Who Owes Under Israel’s New Multiple Property Tax?
As part of the 2017-18 budget, the government introduced a new tax on the owners of multiple residential properties, which took effect on January 1, 2017.
The tax is levied on the value of the properties, irrespective of their use or rental status/income. It should also be noted that this tax is being administered by the Land Tax Authority, rather than the Income Tax authority.
We set out below the basic details of the rules in an FAQ format. Our FAQ below covers the basic details and is based on the law, as well as the guidance provided by the tax authorities.
Who is liable for the tax?
Anyone who owns 249% or more of properties. The percentage is calculated by adding the percentage owned of each separate property together.
What counts as a property?
Any property that has been built, located anywhere in Israel (for tax purposes), which is used for residential purposes, or was built for residential purposes.
What about split or joined properties?
In either case, provided this has been done legally, it is considered a single property.
What about family ownership?
Husband, wife & children aged 18 or younger are together considered a single taxpayer for this tax. An exemption exists where husband and wife are permanently separated, even if not formally divorced. Further, a property owned inside a company is taxed as the property of the shareholder.
What properties are excluded?
The law excludes a number of properties, depending on the circumstances. For example, properties used as inventory in a business, properties rented under the protected rent scheme, and inherited, unrented properties for the first year of inheritance, are all excluded.
How is the tax calculated?
The tax is based on the value of the property. On an annual basis, the tax is 1% of the value – but capped at NIS 18,000 per year. For partial ownership (be it in percentage terms, or due to purchases/sales), the proportional amount of tax is due.
It should be noted that two properties, at the request of the taxpayer, are excluded from the tax – such that a taxpayer owing 5 properties will be required to pay tax on only 3 of the properties.
How is the value calculated?
The value is based on a complicated formula, based on where the property is based, and its size. You can calculate the value here.
Are there exemptions for low-value properties?
There are certain exemptions or reductions if the total value of properties is below NIS 1,400,000. You can check your eligibility here.
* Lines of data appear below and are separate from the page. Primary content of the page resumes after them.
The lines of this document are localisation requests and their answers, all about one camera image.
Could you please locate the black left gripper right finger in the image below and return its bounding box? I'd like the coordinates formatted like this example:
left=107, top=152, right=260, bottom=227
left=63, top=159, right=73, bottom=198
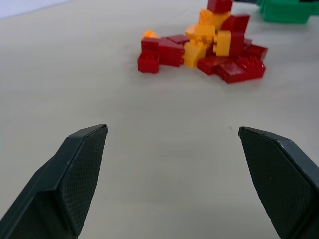
left=238, top=126, right=319, bottom=239

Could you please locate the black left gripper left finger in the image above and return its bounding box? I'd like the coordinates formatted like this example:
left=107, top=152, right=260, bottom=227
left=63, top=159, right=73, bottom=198
left=0, top=124, right=109, bottom=239

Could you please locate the green plastic container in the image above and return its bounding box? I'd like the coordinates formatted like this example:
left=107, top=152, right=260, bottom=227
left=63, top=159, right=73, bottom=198
left=256, top=0, right=319, bottom=24

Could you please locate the large red building block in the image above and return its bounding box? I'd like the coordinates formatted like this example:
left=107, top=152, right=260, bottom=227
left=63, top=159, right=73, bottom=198
left=216, top=57, right=267, bottom=84

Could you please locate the yellow building block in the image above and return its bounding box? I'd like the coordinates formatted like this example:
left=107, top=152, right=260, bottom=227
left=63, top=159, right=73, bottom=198
left=198, top=8, right=231, bottom=30
left=193, top=34, right=215, bottom=48
left=215, top=30, right=232, bottom=57
left=185, top=23, right=216, bottom=39
left=183, top=41, right=208, bottom=69

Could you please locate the flat red building block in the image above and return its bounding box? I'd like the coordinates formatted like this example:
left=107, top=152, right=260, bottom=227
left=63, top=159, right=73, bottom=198
left=167, top=34, right=191, bottom=44

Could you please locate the orange building block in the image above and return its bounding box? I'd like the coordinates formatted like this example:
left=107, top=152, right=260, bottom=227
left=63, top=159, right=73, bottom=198
left=140, top=29, right=160, bottom=41

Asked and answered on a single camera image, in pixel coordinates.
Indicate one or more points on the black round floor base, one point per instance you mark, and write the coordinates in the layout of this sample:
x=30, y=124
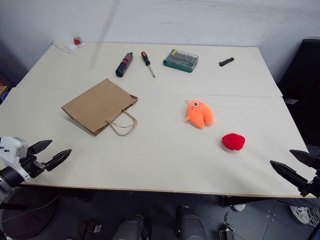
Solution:
x=25, y=217

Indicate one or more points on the white sneaker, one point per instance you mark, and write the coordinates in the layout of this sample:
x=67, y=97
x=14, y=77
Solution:
x=239, y=207
x=301, y=214

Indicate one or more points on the black bit holder strip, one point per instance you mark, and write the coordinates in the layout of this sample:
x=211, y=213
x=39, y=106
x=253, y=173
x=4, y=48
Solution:
x=226, y=61

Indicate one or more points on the blue bucket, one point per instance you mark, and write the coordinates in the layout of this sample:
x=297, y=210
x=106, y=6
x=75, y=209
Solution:
x=4, y=97

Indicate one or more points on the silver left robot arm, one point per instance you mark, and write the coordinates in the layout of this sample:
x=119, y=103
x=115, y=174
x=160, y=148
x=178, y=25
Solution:
x=7, y=178

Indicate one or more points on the white crumpled paper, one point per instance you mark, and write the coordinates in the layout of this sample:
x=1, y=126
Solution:
x=71, y=46

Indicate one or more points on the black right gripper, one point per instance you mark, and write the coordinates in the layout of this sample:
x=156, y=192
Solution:
x=312, y=186

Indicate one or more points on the orange plush toy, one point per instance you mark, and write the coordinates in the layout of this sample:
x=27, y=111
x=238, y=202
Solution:
x=200, y=113

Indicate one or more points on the green screwdriver bit set box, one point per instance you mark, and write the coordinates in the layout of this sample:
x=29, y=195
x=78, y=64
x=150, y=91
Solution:
x=181, y=60

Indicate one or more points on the red and white small packet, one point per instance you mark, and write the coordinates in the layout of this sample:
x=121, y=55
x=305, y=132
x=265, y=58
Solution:
x=77, y=41

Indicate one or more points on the black table frame bar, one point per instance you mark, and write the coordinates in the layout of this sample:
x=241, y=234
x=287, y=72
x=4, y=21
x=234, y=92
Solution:
x=257, y=200

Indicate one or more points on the black chair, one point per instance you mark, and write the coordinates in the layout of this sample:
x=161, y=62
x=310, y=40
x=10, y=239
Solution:
x=303, y=87

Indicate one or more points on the dark rounded shape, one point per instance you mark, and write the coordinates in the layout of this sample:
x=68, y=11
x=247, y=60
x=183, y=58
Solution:
x=191, y=223
x=131, y=228

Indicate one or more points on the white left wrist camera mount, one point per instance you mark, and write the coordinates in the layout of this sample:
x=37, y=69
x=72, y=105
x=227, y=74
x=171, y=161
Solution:
x=13, y=152

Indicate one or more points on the white pen-like stick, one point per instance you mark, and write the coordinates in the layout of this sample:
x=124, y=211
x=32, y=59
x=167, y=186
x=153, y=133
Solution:
x=60, y=47

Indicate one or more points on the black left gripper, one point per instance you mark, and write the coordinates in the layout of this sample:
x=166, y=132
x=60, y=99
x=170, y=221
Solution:
x=32, y=165

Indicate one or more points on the red plush toy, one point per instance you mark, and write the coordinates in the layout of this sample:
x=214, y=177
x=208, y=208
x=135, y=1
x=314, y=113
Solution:
x=233, y=141

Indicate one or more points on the black red electric screwdriver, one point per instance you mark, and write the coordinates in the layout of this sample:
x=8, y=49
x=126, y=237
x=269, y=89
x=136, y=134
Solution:
x=124, y=64

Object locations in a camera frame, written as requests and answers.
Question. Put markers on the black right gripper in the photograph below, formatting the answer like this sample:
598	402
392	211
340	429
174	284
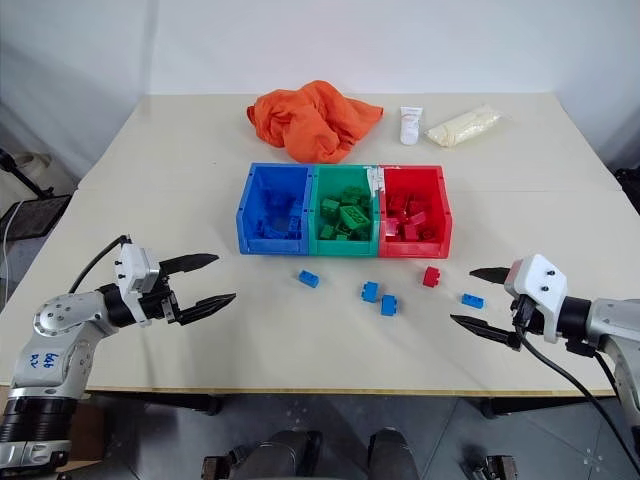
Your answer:
527	317

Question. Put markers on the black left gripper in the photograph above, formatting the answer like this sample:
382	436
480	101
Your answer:
160	302

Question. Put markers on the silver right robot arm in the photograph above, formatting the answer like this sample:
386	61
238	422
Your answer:
607	322

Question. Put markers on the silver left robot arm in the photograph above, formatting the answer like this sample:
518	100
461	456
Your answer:
55	320

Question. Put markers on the blue toy brick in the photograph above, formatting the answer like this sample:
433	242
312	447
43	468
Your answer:
308	279
473	300
370	292
296	212
390	305
265	229
274	200

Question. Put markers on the red toy brick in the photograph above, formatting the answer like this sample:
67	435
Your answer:
411	231
416	207
429	234
397	202
431	278

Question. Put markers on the blue plastic bin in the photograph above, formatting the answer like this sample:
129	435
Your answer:
270	245

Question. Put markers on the red plastic bin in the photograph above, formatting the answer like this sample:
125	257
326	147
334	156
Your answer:
415	249

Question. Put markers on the green plastic bin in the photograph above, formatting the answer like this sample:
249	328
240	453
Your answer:
342	247

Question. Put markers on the large green toy brick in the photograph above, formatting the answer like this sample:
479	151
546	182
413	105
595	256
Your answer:
356	218

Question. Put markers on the dark metal foot piece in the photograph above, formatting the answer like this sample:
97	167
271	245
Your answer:
495	467

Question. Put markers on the white tape strip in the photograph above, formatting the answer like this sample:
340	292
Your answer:
375	179

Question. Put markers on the clear bag of beige grains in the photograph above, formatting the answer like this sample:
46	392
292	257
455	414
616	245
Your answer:
462	127

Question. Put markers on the dark equipment beside table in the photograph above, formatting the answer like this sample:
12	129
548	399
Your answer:
629	190

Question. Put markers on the black mesh panel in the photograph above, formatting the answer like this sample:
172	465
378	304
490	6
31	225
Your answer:
35	215

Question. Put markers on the white squeeze tube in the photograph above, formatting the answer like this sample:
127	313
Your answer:
410	125

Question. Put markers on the orange crumpled cloth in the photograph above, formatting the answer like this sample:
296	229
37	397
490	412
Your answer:
312	122

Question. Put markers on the black tripod stand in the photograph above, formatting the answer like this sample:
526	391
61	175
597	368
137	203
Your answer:
22	177

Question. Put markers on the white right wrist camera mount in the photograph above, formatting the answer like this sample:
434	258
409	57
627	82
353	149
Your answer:
542	287

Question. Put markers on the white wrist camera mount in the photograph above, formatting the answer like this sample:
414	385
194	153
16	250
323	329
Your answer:
542	287
134	267

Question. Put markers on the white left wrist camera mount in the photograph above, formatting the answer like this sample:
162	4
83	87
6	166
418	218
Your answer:
134	267

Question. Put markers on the black table leg bracket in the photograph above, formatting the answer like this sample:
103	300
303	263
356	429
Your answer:
210	404
492	407

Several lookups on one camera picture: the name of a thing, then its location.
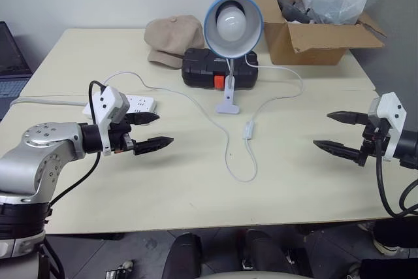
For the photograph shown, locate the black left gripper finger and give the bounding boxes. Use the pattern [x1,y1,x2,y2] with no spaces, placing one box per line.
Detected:
[133,135,175,157]
[125,112,161,127]

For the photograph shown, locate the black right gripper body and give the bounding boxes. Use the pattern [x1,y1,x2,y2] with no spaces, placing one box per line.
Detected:
[358,118,393,167]

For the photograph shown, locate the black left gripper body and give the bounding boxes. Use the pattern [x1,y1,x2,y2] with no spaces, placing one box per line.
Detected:
[108,118,137,156]

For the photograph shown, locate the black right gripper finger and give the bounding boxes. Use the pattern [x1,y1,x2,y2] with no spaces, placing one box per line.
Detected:
[312,139,364,166]
[327,110,370,127]

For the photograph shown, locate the blue clip desk lamp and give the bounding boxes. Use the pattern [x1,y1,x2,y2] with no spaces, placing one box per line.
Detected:
[202,0,264,116]

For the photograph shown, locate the white power strip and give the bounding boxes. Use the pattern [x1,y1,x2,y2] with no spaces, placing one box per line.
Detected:
[81,93,158,120]

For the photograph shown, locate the black case with orange latch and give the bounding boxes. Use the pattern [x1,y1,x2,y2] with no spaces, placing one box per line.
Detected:
[181,47,261,91]

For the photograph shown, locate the beige cap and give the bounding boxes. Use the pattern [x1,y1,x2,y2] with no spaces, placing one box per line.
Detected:
[144,14,206,71]

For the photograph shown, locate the brown cardboard box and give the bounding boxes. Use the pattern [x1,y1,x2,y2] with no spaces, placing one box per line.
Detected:
[240,0,387,66]

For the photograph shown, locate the white sneaker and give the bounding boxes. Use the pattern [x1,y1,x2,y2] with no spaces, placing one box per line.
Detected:
[372,226,410,257]

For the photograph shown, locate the dark rounded shape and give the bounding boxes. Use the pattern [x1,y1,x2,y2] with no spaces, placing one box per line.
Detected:
[162,232,202,279]
[242,229,315,279]

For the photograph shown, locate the dark grey bundled items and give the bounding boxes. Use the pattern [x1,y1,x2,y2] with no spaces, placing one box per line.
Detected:
[276,0,315,24]

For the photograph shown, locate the small metal floor object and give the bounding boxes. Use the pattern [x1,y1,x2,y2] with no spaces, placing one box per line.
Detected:
[105,259,135,279]

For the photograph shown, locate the dark laptop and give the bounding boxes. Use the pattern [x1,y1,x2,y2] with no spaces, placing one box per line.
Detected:
[0,20,34,122]

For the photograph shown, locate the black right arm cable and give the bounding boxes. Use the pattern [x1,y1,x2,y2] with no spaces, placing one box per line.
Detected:
[374,127,418,220]

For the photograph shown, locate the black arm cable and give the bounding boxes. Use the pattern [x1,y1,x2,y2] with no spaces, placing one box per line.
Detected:
[48,80,108,208]
[374,127,418,220]

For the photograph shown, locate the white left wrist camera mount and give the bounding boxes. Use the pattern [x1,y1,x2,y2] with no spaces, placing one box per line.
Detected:
[92,86,132,157]

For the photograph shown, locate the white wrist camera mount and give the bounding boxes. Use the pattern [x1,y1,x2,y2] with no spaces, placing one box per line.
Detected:
[92,86,132,157]
[368,91,408,163]

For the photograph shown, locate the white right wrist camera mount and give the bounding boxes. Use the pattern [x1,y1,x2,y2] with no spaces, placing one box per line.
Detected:
[368,91,408,163]

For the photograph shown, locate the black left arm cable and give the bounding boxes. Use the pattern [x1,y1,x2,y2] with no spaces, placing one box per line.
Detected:
[48,80,108,208]

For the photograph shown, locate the grey power strip cable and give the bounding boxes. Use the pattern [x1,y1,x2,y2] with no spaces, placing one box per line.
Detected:
[8,95,88,108]

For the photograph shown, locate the white inline cord switch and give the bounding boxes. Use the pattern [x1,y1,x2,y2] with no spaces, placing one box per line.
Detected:
[241,120,257,141]

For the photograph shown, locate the white lamp power cord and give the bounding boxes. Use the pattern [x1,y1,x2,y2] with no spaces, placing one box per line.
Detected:
[103,53,305,184]

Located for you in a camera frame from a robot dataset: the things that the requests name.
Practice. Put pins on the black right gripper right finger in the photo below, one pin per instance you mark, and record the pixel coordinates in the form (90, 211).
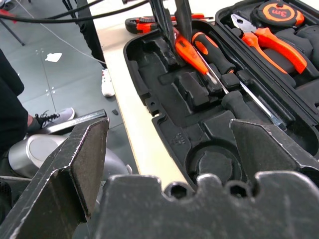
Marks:
(264, 149)

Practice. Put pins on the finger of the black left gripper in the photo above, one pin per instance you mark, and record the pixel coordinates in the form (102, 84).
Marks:
(165, 22)
(184, 17)

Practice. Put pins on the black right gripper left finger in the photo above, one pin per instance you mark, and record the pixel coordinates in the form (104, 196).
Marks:
(62, 174)

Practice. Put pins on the small orange screwdriver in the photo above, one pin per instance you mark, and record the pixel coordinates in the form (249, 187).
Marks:
(190, 53)

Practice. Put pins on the black plastic tool case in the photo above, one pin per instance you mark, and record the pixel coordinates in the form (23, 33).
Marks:
(169, 94)

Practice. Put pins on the orange black utility knife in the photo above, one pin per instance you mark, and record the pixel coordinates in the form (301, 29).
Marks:
(143, 25)

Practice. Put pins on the silver robot body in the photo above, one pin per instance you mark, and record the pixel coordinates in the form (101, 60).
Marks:
(32, 152)

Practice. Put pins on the grey sneaker black laces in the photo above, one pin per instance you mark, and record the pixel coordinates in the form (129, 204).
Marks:
(58, 115)

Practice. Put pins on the bystander black trouser leg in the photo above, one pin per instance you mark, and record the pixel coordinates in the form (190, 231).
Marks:
(89, 32)

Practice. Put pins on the small black floor piece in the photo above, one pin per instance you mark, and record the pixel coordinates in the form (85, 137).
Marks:
(115, 112)

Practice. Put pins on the bystander in black clothing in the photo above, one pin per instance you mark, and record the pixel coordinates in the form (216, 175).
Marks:
(11, 109)

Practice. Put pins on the white sneaker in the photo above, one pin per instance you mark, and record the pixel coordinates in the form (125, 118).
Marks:
(107, 83)

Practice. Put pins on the orange black tape measure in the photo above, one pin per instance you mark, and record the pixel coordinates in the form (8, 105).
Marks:
(277, 12)

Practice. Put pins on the white paper scrap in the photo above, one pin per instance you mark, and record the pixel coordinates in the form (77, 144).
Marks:
(53, 57)

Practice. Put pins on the black chair leg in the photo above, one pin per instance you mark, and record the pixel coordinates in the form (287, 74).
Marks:
(12, 31)
What needs to be reported, and when?
Form 7201 needs to be filed by March 31, 2017, detailing the properties owned, as well as their value for the purpose of the tax. This form can be filed via email.
Any changes, such as a sale or purchase, must be reported within 30 days of the change.
The tax authority will base assessments for subsequent years based on the original declarations (and amendment reports), so it’s important to ensure that your reports are up to date.
When does the tax need to be paid?
The tax, based on the original declaration, must be paid in two installments; the first by June 30 each year, and the second by December 31.
For increases in tax due to changes:
- Changes made between January-May: June 30 of that year
- Changes made between June-November: December 31 of that year
- Changes made in December: June 30 of the following year
Are there any breaks available?
The tax authority has issued regulations granting various tax breaks on the sale of properties under certain circumstances. Applications need to be made on form 7202.
For people considering selling/transferring properties to reduce exposure to this tax, it needs to be remembered that there is Mas Shevach (Land Appreciation Tax) on the sale, and Mas Rechisha (Purchase Tax) on the purchase – and the effects should be considered before making any decisions.